# [Instructions for the task]
What needs reproducing is the run of lines in the data below starting at the line with "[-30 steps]" and ending at the line with "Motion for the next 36", both ends included. Copy it exactly, without pictures, and add nothing.

# [Provided entries]
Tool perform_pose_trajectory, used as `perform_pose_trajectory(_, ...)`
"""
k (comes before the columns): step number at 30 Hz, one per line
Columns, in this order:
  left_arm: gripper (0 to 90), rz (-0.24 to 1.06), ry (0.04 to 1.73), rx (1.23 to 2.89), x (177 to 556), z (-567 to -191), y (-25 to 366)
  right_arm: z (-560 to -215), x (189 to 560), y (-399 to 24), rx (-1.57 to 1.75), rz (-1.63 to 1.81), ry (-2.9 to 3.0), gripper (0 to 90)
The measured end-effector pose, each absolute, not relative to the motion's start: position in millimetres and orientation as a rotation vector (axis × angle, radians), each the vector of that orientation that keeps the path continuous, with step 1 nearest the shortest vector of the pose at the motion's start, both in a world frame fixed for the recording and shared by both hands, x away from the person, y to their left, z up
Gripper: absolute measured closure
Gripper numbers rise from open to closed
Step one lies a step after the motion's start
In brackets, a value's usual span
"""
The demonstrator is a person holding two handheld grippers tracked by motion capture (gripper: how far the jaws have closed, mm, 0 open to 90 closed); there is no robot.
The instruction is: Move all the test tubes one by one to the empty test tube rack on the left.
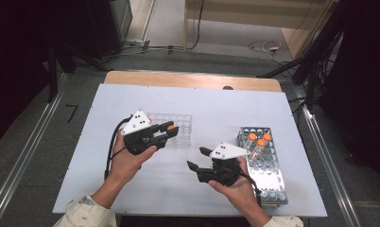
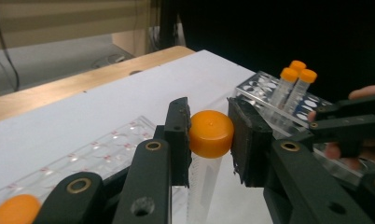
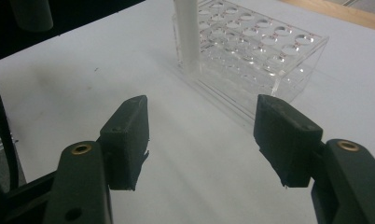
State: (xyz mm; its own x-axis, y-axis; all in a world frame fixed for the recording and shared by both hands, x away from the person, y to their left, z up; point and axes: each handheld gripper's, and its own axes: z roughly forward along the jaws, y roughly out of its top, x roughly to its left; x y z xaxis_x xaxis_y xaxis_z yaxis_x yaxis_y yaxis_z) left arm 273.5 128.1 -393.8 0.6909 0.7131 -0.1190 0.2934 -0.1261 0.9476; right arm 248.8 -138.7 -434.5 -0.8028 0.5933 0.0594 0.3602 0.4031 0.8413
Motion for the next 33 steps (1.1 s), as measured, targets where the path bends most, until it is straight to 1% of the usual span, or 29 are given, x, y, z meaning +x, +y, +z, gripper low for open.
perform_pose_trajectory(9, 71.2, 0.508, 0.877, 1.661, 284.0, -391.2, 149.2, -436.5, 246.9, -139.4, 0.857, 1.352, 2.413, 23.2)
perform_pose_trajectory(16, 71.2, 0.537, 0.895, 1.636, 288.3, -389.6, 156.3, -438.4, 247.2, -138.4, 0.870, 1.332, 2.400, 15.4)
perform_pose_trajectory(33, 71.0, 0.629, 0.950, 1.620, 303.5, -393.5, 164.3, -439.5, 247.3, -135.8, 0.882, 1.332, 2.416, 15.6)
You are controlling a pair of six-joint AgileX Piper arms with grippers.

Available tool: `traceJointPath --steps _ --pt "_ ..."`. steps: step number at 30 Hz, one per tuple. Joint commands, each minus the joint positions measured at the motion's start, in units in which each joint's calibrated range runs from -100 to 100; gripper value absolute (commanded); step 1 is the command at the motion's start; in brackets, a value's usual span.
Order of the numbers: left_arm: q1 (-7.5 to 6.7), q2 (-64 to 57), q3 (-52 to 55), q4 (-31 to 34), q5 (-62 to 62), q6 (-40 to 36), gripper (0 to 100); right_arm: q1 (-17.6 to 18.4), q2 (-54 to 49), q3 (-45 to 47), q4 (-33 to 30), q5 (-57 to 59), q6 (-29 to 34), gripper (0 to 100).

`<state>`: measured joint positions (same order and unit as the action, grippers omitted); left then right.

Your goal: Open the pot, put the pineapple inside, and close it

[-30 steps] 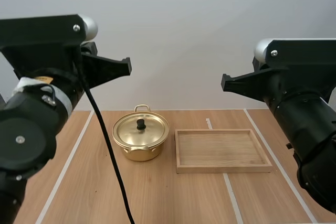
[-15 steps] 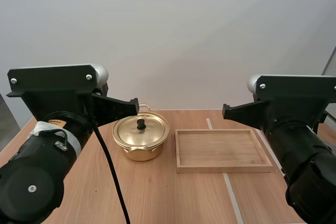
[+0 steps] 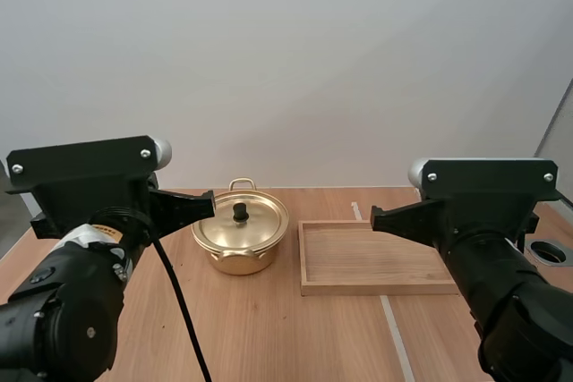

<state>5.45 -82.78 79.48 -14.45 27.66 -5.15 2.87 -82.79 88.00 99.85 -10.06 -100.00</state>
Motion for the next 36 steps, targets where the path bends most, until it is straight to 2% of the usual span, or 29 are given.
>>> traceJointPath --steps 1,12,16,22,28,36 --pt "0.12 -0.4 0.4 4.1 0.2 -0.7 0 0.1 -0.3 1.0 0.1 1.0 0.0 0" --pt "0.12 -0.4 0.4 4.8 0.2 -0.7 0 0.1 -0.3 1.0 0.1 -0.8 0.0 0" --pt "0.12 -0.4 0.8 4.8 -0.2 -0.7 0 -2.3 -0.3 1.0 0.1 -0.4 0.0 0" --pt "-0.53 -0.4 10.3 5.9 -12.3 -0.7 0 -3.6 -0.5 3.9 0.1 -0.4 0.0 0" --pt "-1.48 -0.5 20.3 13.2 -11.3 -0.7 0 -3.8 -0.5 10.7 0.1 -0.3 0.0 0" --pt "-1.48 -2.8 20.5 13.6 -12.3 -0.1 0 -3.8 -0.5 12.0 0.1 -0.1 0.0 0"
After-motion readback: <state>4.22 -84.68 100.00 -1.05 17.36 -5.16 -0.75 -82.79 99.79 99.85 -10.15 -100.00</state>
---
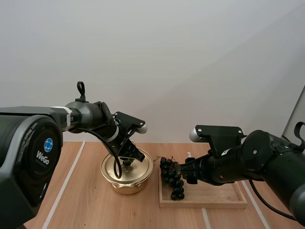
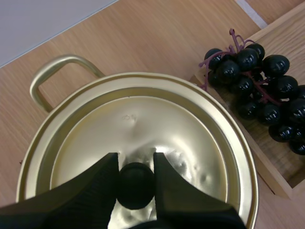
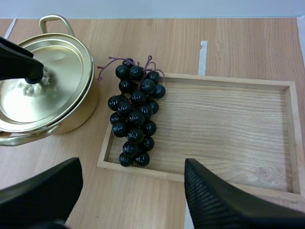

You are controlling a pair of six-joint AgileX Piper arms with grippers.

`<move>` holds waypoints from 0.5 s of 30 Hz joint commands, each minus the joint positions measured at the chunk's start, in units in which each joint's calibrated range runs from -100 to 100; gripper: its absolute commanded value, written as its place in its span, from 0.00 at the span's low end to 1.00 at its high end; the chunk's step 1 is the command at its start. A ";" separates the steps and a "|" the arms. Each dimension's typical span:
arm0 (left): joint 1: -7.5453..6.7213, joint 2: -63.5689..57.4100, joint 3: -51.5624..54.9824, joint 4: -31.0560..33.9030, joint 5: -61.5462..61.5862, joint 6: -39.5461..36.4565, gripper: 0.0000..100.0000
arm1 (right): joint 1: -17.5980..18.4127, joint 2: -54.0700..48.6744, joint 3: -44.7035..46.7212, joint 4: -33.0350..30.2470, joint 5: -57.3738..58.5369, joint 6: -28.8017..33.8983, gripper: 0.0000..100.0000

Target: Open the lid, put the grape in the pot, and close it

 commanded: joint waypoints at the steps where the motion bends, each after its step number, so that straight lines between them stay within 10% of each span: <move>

# [Response to this exercise]
[-30 steps] 
[-15 steps] 
[+0 steps] 

<state>5.45 -82.78 79.48 -14.45 27.66 -5.15 2.87 -82.79 88.00 99.85 -10.06 -100.00</state>
Motion for the next 36 steps, targets where the path bends most, until it is straight to 2% of the usual span, or 29 are given.

This response is done.